START SOURCE DATA

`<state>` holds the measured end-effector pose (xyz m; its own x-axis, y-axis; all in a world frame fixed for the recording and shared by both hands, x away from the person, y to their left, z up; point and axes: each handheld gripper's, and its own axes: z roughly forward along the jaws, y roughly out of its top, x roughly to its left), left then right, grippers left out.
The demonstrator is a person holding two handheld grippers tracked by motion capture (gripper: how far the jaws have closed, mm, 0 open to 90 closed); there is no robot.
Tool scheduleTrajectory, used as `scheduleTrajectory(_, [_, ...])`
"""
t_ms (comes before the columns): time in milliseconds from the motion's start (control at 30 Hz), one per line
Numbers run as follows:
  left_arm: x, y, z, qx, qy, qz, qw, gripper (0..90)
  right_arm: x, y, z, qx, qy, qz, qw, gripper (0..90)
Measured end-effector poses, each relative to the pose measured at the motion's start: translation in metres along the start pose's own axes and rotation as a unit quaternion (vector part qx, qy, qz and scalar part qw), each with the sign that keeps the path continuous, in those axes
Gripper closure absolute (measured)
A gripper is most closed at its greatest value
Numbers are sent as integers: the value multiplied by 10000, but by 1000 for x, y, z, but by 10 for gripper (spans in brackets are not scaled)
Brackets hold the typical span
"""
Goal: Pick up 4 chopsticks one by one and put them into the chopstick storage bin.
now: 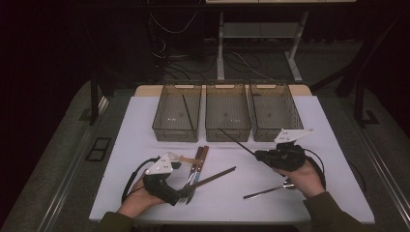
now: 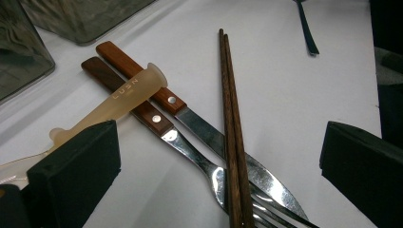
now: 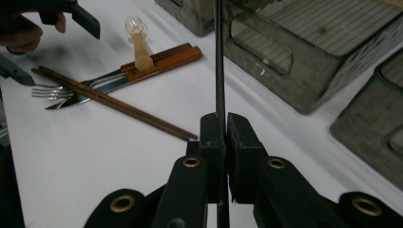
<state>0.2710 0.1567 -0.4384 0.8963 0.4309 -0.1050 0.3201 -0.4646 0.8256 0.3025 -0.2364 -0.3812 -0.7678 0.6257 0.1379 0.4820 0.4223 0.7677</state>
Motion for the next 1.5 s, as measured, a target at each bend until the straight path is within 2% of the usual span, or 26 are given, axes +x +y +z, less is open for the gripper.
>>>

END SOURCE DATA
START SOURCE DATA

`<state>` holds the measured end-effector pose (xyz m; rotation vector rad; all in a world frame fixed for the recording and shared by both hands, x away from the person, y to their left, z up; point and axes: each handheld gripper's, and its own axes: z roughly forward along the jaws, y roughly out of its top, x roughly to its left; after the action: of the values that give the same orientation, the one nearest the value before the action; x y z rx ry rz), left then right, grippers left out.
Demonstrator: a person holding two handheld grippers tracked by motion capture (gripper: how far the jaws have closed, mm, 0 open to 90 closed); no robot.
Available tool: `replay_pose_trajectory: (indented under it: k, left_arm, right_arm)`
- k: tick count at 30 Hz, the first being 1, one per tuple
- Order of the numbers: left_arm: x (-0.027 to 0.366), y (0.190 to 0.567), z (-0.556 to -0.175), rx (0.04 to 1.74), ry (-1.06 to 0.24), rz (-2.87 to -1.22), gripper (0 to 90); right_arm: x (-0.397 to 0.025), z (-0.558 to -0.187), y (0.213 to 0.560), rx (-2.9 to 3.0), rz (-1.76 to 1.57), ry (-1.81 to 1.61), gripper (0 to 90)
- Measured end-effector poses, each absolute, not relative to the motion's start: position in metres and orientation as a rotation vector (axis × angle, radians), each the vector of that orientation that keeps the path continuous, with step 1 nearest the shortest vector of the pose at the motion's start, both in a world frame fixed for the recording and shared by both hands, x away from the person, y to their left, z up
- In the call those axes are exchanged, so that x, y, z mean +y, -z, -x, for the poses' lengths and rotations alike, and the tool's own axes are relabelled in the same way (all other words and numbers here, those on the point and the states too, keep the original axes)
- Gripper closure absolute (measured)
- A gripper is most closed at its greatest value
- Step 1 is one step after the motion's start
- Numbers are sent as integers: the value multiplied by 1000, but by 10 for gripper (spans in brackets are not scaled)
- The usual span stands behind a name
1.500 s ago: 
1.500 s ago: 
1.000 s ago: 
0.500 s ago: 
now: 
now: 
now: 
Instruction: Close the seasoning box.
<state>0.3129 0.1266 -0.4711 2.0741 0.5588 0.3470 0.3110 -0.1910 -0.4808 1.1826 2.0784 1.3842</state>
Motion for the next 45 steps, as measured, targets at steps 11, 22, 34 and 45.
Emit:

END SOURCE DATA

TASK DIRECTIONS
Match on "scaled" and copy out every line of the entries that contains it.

RESULT BELOW
Numbers are sent as integers: the value multiplied by 10000, but by 1000 for x, y, z, but by 10 for gripper (spans in brackets are not scaled)
- Numbers are sent as integers: the value multiplied by 1000, but by 10 for gripper (spans in brackets are not scaled)

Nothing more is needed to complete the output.